:: Given data ::
....
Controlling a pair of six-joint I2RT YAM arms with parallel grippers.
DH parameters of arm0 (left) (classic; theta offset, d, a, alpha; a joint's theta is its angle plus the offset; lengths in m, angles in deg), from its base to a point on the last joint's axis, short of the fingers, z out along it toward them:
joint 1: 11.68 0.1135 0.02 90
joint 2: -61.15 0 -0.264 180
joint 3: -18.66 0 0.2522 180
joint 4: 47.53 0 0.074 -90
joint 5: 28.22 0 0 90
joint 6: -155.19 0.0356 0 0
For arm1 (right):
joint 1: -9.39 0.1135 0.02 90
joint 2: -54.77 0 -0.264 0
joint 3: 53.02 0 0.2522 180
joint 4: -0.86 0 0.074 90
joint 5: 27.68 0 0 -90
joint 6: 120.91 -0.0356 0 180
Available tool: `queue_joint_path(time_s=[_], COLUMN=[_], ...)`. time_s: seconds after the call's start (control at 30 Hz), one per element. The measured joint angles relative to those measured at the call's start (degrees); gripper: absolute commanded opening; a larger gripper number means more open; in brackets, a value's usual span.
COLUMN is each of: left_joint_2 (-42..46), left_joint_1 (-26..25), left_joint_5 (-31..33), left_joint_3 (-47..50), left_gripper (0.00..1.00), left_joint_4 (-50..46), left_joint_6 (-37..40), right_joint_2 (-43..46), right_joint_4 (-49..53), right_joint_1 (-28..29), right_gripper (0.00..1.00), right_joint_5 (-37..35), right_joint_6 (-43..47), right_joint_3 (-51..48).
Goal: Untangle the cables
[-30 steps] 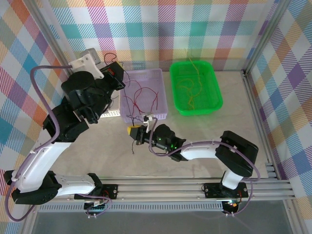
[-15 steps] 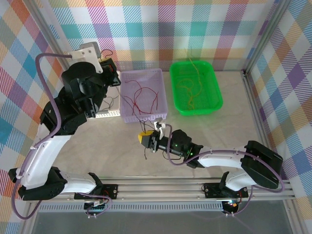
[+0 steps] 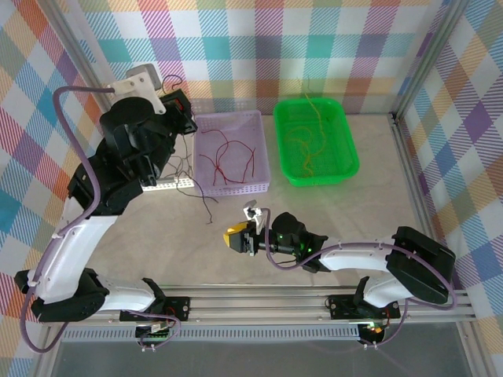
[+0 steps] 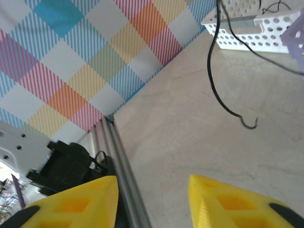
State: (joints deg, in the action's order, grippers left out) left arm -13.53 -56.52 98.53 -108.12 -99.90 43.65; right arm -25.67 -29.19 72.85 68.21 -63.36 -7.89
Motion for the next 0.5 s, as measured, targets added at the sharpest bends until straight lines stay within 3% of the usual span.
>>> queue_joint_path(time_s=[0.23, 0.5], left_joint_2=[-0.26, -0.28], left_joint_1=[0.00, 0.00], left_joint_5=[-1.31, -2.19], left_joint_3=[0.00, -0.13], left_gripper=[0.00, 0.00], left_joint_4=[-0.02, -0.22], left_joint_6=[-2.10, -3.34], right_joint_2=[-2.86, -9.64], right_joint_4=[1.49, 1.75], right_joint_1=[0.00, 0.00], right_gripper=[0.72, 0.66], right_joint_5=[0.00, -0.52], right_joint_6=[1.88, 5.16], right_joint_3=[4.26, 8.48])
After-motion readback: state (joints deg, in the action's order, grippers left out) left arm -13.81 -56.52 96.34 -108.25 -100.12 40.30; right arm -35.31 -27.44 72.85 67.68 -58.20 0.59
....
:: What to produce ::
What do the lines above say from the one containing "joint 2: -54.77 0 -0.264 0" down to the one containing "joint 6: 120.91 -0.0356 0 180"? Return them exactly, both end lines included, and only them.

:: The completed task ::
joint 2: -54.77 0 -0.264 0
joint 3: 53.02 0 0.2522 180
joint 4: -0.86 0 0.074 90
joint 5: 27.68 0 0 -90
joint 6: 120.91 -0.0356 0 180

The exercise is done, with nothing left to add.